Martıya Uçmayı Öğreten Kedi | Luis Sepúlveda


DOSTLUK NE ZAMAN BAŞLAR?Okyanusa dökülen petrolden zehirlenen genç martı Kengah, karaya ulaşmayı ve orada yumurtlamayı başarır. Ölmeden önce, içinde yavrusunun bulunduğu yumurtayı kedi Zorba’ya emanet eder ve ondan üç konuda söz ister: Zorba, yumurtayı yemeyecektir; yavru doğana kadar yumurtayı sıcak tutacak, ona gözkulak olacaktır; bir de yavru doğunca ona uçmayı öğretecektir!

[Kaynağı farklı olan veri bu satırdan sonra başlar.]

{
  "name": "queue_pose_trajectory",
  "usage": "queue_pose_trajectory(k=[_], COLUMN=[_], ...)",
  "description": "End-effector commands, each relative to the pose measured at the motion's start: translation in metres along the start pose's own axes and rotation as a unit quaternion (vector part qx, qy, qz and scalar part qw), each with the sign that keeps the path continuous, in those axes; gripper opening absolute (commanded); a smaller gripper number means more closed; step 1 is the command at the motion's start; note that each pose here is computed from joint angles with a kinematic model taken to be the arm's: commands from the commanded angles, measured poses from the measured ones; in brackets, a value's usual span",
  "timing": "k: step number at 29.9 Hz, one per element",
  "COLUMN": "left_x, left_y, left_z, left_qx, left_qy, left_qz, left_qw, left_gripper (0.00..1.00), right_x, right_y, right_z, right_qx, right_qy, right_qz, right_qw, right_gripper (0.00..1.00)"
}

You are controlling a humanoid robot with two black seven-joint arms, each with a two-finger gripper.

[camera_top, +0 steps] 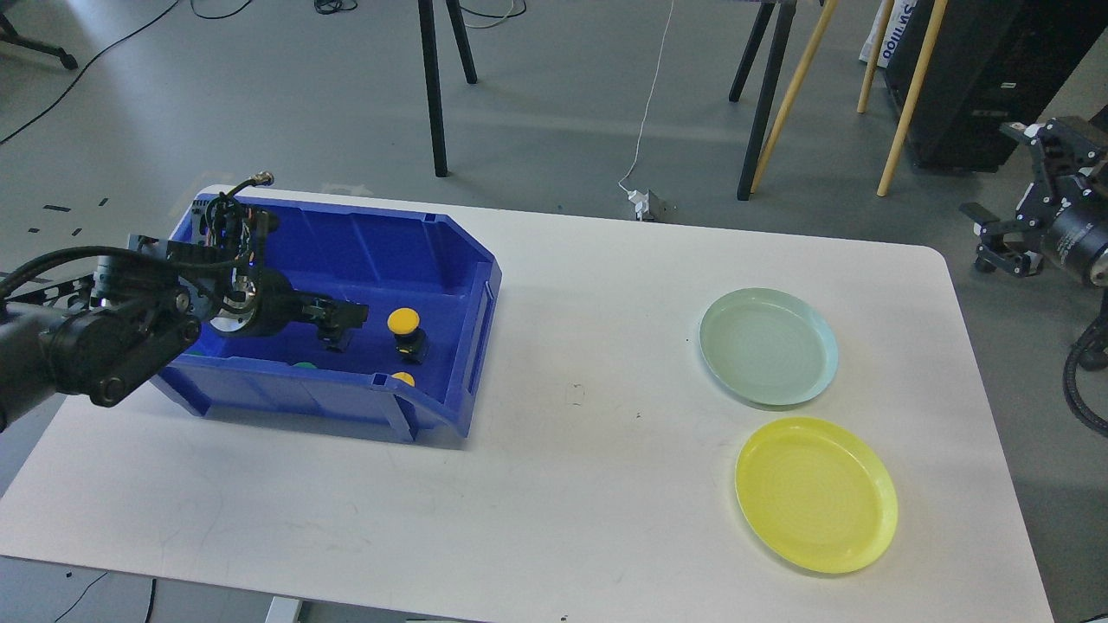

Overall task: Pass button and place on color plate
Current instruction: 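Reach the left gripper into the bin and grasp the green button, then lift the green button out of the bin with the left gripper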

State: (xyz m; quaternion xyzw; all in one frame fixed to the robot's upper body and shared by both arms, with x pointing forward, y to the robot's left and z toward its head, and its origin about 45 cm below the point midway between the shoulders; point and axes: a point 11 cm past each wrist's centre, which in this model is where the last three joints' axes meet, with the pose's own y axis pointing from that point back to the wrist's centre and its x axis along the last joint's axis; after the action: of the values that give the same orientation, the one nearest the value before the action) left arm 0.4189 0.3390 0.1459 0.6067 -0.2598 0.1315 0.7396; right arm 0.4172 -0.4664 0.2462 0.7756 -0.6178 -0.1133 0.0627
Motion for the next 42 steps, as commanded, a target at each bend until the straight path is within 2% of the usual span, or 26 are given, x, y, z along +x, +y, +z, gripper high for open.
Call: queue_pose_trajectory(k=[1, 13, 16, 24, 26, 30, 34, 37, 42], left_x=[-0.002, -0.006, -0.007, -0.012, -0.013, -0.012, -0.012, -0.01, -0.003], left_y=[-0.004, -0.016, -0.018, -0.022, -0.022, -0.022, -0.02, -0.019, -0.015], left_z=[-0.001, -0.005, -0.004, -0.003, -0.003, -0.003, -0.012, -0.012, -0.01], left_qx=[0.002, 0.01, 0.007, 0.004, 0.003, 0.002, 0.013, 0.009, -0.008], left_qy=[0.006, 0.025, 0.027, -0.005, -0.008, -0.006, 0.002, 0.005, 0.003], left_qz=[-0.002, -0.008, -0.01, -0.005, -0.005, -0.003, -0.001, 0.001, 0.011], left_qw=[1.0, 1.0, 1.0, 1.0, 1.0, 1.0, 1.0, 1.0, 1.0], left_gripper=[1.0, 1.0, 0.97, 0.77, 0.63, 0.4, 0.27, 0.23, 0.23], right_x=[0.0, -0.007, -0.007, -0.012, -0.012, -0.012, -0.014, -0.014, -0.017], right_y=[0.0, -0.005, -0.005, -0.008, -0.008, -0.008, -0.01, -0.01, -0.012], right_z=[0.003, 0.006, 0.005, 0.009, 0.009, 0.009, 0.01, 0.01, 0.011], right_qx=[-0.003, -0.008, -0.006, -0.007, -0.008, -0.008, -0.008, -0.008, -0.008], right_qy=[0.0, 0.007, 0.007, 0.005, 0.005, 0.005, 0.004, 0.003, 0.003], right_qz=[0.0, -0.008, -0.008, -0.013, -0.014, -0.014, -0.015, -0.016, -0.019], right_qw=[1.0, 1.0, 1.0, 1.0, 1.0, 1.0, 1.0, 1.0, 1.0], right_gripper=[0.99, 0.99, 0.99, 0.99, 0.99, 0.99, 0.99, 0.99, 0.99])
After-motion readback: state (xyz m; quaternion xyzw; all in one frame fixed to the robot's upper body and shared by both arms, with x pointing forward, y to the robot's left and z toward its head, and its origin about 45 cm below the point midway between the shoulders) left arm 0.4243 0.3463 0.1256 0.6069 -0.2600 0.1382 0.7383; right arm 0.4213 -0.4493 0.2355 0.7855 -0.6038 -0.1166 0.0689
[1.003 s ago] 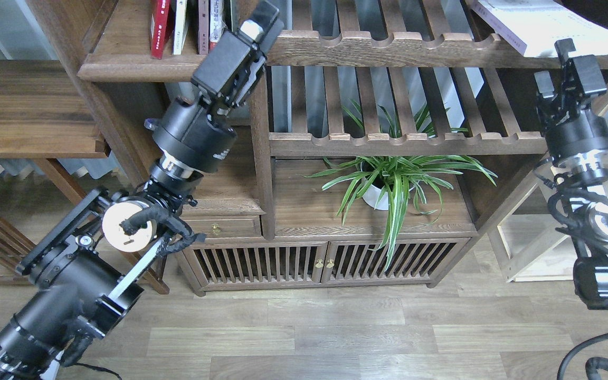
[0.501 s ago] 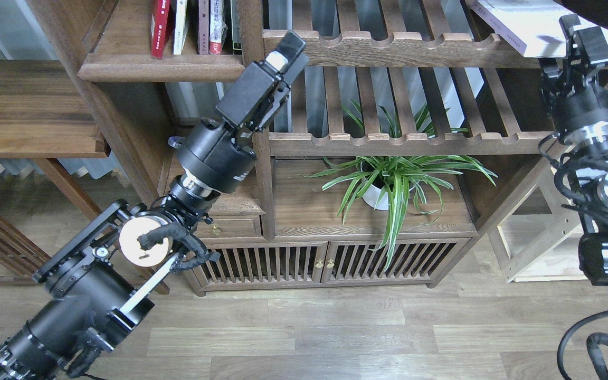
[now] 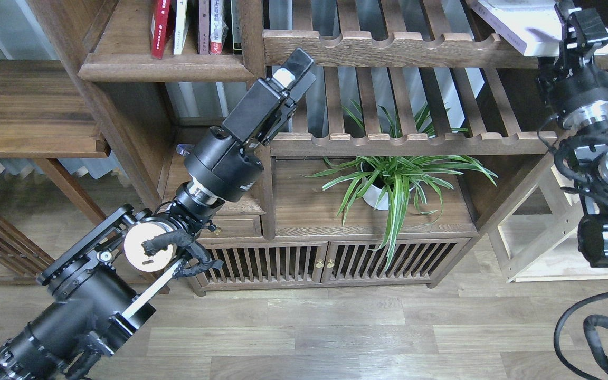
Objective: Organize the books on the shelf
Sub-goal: 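Lower the left arm back toward the shelf front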
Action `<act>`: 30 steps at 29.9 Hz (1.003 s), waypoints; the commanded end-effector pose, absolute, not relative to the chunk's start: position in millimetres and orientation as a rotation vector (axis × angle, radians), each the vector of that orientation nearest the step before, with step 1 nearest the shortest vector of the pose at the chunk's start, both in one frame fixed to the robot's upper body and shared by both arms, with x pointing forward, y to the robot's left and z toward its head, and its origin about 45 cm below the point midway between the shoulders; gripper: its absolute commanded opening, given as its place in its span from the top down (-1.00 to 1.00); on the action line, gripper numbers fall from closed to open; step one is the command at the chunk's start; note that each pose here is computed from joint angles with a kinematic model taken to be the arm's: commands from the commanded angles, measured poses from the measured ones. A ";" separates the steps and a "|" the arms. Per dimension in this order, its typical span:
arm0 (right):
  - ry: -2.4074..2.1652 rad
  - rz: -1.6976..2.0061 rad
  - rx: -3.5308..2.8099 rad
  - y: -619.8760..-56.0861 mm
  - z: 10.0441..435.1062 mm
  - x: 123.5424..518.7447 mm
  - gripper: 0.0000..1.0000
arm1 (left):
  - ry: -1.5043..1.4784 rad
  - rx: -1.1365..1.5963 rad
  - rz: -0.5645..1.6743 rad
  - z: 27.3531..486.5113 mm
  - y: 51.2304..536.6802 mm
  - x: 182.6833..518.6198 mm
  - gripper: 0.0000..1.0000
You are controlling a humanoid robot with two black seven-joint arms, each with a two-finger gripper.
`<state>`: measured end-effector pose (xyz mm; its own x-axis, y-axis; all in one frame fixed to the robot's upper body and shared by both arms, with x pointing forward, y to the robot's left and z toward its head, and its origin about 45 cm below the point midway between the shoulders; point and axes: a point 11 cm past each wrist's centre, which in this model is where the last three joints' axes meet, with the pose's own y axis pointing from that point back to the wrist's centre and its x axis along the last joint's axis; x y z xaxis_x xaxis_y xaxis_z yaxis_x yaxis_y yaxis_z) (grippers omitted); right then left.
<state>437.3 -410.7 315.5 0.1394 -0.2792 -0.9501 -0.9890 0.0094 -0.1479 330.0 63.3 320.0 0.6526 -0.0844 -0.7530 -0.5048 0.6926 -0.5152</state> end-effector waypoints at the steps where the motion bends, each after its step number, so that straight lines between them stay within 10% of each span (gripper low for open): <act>1: 1.324 0.950 -1.444 -408.8 319.5 441.3 -0.67 | 0.842 -0.785 0.272 319.3 64.0 330.6 -0.85; 11: 1.401 1.026 -1.388 -409.1 312.7 444.7 -0.51 | 0.841 -0.787 0.280 318.6 65.9 332.3 -0.88; 30: 1.297 0.937 -1.418 -409.0 326.0 445.1 0.76 | 0.842 -0.790 0.291 316.9 67.7 335.1 -0.90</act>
<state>446.6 -408.4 324.6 0.0955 -0.2463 -0.9645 -0.9938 0.0319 -0.1065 334.7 67.1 316.5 0.6472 -0.0681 -0.7593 -0.5211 0.6875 -0.5058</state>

12 dile çevrilen ve şimdiden çocuk klasikleri arasına giren Martıya Uçmayı Öğreten Kedi, iyi niyetle başlayan bir dostluğun yarattığı mucizeyi anlatıyor çocuklara: Birbirinden çok farklı iki canlının bir arada yaşamasının, birbirini sevip saymasının pekâla mümkün olduğunu… Bir kedi ile yavru bir martı arasındaki inanılmaz sevgi ve dostluğu, hem iç sızlatan hem de gülümseten bir üslupla sunarken, en az yerçekimi, yağmur ya da kış uykusu kadar “doğal” ve inandırıcı bir dil kuruyor Luis Sepúlveda.

İçindekiler

Birinci Bölüm
Kuzey Denizi…………………………………………………………………..11
Kocaman, Şişko Bir Kara Kedi………………………………………..14
Ufukta Hamburg …………………………………………………………… 21
Bir Uçuşun Sonu ……………………………………………………………26
Öğüt Peşinde ……………………………………………………………….. 30
Garip Bir Yerde………………………………………………………………35
Her Şeyi Bilen Bir Kedi…………………………………………………. 40
Zorba, Sözlerini Tutmaya Başlıyor ……………………………….. 46
Hüzünlü Bir Gece…………………………………………………………. 49
İkinci Bölüm
Anaç Bir Kedinin Portresi………………………………………………55
Anne Olmak Kolay Değil…………………………………………………58
Fırsat Kollayan Tehlike…………………………………………………..63
Tehlike Dur Durak Bilmiyor …………………………………………..67
Yavru Dişi Martı mı, Yavru Erkek Martı mı?…………………… 73
İçindekiler
Şanslı, Gerçekten de Şanslı ……………………………………………78
Uçmayı Öğreniyoruz………………………………………………………83
Kediler Bir Yasağı Delmeye Karar Veriyor……………………….89
İnsanın Seçimi ………………………………………………………………93
Bir Dişi Kedi, Bir Erkek Kedi ve Bir Şair………………………….97
Uçuş…………………………………………………………………………….103

Hayalimdeki en iyi tayfalar olan
çocuklarım Sebastián, Max ve León’a.
Hamburg Limanı’na, çünkü oradan
gemiye bindiler ve tabii ki kedi Zorba’ya.

Birinci Bölüm

Kuzey Denizi

“İskele tarafında ringa sürüsü,” diye haber verdi gözcü; Kızıl Kum Feneri’nden gelen martı sürüsü haberi çığlıklarla karşıladı, rahatlamışlardı. Altı saatten beri durmaksızın uçuyorlardı; kılavuz martılar onları okyanusun üzerinde süzülmelerini sağlayan hoş sıcak hava akımlarından geçirmiş olsalar da güçlerini toplama gereksinimi duyuyorlardı; bunun en iyi çaresi de midelerini ringalarla şöyle tıka basa doldurmaktı. Elbe Irmağı’nın Kuzey Denizi’ne kavuştuğu yerin üzerinde uçmaktaydılar. Aşağıda, peş peşe dizilmiş gemileri görüyorlardı, gemiler dünyanın dört bir yanındaki limanlara yönelmek üzere açık denizlere ulaşmak için sıra bekleyen sabırlı ve disiplinli deniz yaratıklarına benziyorlardı. Gümüşsü tüyleri olan martı Kengah, özellikle gemilerin bandıralarına bakmayı severdi, çünkü bilirdi ki her biri ayrı bir konuşma tarzını dile getirir, nesneleri farklı biçimlerde, değişik sözcüklerle adlandırır. “İnsanların işi ne kadar güç.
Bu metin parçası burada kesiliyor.